WORK INSTRUCTION -
Find the lines below holding the word "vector" and copy each of them.

(Data excerpts)
------------------------

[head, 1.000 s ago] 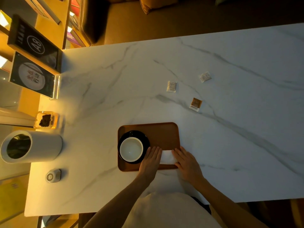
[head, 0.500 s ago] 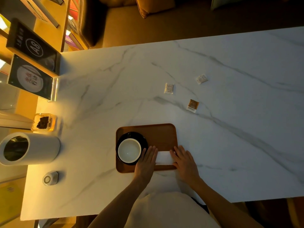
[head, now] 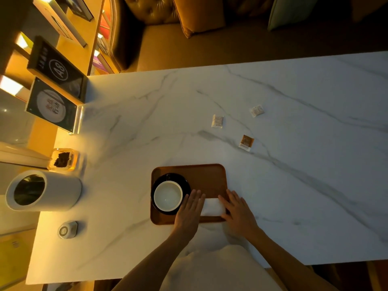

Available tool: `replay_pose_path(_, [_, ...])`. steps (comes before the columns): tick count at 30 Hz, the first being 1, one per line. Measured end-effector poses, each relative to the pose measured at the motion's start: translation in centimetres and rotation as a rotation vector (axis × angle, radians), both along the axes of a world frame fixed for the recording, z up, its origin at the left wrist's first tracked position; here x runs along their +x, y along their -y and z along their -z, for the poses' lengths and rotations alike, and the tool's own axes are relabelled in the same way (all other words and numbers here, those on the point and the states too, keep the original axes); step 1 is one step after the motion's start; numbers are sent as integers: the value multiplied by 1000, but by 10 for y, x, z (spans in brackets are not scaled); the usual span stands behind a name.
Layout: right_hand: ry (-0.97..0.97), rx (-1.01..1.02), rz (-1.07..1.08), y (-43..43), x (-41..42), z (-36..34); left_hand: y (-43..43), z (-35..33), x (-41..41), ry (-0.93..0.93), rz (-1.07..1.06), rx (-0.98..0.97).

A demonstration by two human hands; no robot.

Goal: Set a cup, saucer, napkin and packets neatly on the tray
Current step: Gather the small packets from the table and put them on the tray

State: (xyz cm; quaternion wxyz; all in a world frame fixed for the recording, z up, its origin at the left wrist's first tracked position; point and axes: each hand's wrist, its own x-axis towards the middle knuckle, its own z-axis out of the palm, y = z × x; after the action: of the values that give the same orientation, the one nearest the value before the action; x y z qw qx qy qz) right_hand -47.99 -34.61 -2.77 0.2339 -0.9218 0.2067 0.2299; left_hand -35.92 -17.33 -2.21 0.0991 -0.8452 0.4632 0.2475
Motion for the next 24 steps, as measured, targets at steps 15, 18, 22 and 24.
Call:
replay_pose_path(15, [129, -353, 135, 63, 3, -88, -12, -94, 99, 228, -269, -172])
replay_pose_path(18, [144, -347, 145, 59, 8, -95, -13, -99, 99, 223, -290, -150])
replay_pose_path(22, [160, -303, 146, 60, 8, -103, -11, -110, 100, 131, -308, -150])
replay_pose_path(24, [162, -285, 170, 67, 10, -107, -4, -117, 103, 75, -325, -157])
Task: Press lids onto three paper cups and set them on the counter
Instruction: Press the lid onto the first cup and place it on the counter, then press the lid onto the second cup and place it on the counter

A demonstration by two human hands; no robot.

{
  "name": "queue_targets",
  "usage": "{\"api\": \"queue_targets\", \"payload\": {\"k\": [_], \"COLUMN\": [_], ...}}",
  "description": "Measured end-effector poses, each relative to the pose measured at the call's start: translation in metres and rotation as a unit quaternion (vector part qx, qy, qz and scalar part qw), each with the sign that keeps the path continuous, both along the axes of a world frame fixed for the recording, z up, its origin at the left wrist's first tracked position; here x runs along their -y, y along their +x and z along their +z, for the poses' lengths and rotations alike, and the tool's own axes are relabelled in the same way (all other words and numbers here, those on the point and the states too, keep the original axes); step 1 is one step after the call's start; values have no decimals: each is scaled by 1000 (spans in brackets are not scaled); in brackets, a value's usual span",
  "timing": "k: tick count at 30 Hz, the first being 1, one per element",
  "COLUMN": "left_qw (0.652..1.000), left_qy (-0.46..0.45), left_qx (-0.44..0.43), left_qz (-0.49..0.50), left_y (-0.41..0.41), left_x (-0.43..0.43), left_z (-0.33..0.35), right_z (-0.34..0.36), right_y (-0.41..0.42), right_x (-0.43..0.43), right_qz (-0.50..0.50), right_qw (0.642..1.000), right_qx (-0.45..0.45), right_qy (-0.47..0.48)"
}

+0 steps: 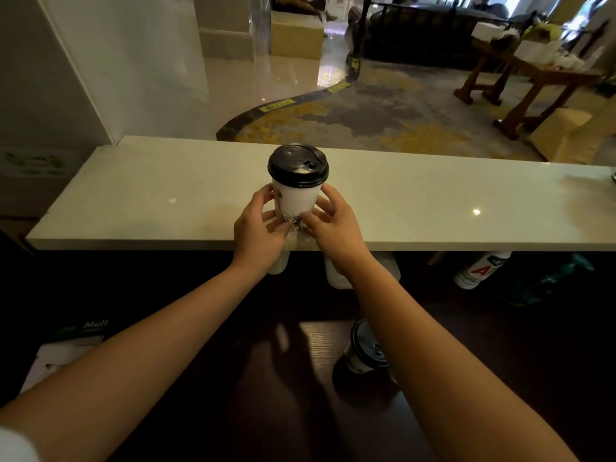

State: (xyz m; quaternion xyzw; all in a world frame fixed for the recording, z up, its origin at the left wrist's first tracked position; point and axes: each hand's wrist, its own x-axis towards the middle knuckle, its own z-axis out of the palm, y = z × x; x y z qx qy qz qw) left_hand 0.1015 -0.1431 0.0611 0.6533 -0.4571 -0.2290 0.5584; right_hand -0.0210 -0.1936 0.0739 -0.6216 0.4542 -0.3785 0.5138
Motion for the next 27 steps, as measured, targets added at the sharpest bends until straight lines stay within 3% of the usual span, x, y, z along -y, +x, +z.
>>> {"api": "queue_targets", "payload": {"k": [7,12,15,19,23,27], "left_qw": [999,996,997,982,970,955], "left_qy": [15,-21,-68,-77,-2,75], "left_qx": [12,-24,22,67,86,106], "left_qz": [43,89,-9,-158,-229,-266], "left_y": [-3,-16,-35,-60,-81,-98], "left_x": [-5,-32,-48,-65,-78,-96], "left_z": [-4,7,23,30,-7,-50], "right_z": [11,33,50,59,31,-20], "right_y": [-4,-25,-39,-67,-98,-123], "right_x": [-8,-26,-48,-84,-123,-155], "right_qz": [-36,-150,-182,-143,-123,-171], "right_qw": [998,986,977,972,967,954], "right_qx": [-43,-62,-71,-106,-185,-241], "right_qy": [12,-27,-91,-154,-125,-55]}}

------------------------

ANSWER TO THE PROBLEM -
Available tool: `replay_pose_path(_, [_, ...])`. steps (comes before the columns): tick count at 30 Hz, the first being 1, one per line. Measured end-effector poses, each relative to the pose measured at the motion's start: translation in centimetres and rotation as a rotation vector (axis × angle, radians), both along the axes of a world frame fixed for the recording, z up, its origin at the left wrist's first tracked position; here x runs along their +x, y along their -y and z along their -z, for the poses' lengths and rotations alike, and the tool's own axes are relabelled in the same way (all other words and numbers here, those on the point and the states too, keep the original axes); step 1 is one step after the motion's start; numbers are sent as integers: the value multiplied by 1000, but by 10 for y, x, z (spans in brackets are not scaled); the usual span stands behind a name.
  "description": "Measured end-effector poses, each relative to the pose measured at the call's start: translation in metres and rotation as a unit quaternion (vector part qx, qy, qz and scalar part qw), each with the sign that keeps the path continuous, both along the axes of a world frame fixed for the recording, z up, its origin at the left wrist's first tracked position; here x runs along their -y, y along their +x and z along their +z, for the poses' lengths and rotations alike, and the tool's own axes are relabelled in the same way (all other words and numbers here, those on the point and the states too, keep the original axes); step 1 is one step after the call's start; values have no decimals: each is scaled by 1000 (spans in brackets are not scaled); in brackets, a value's usual span",

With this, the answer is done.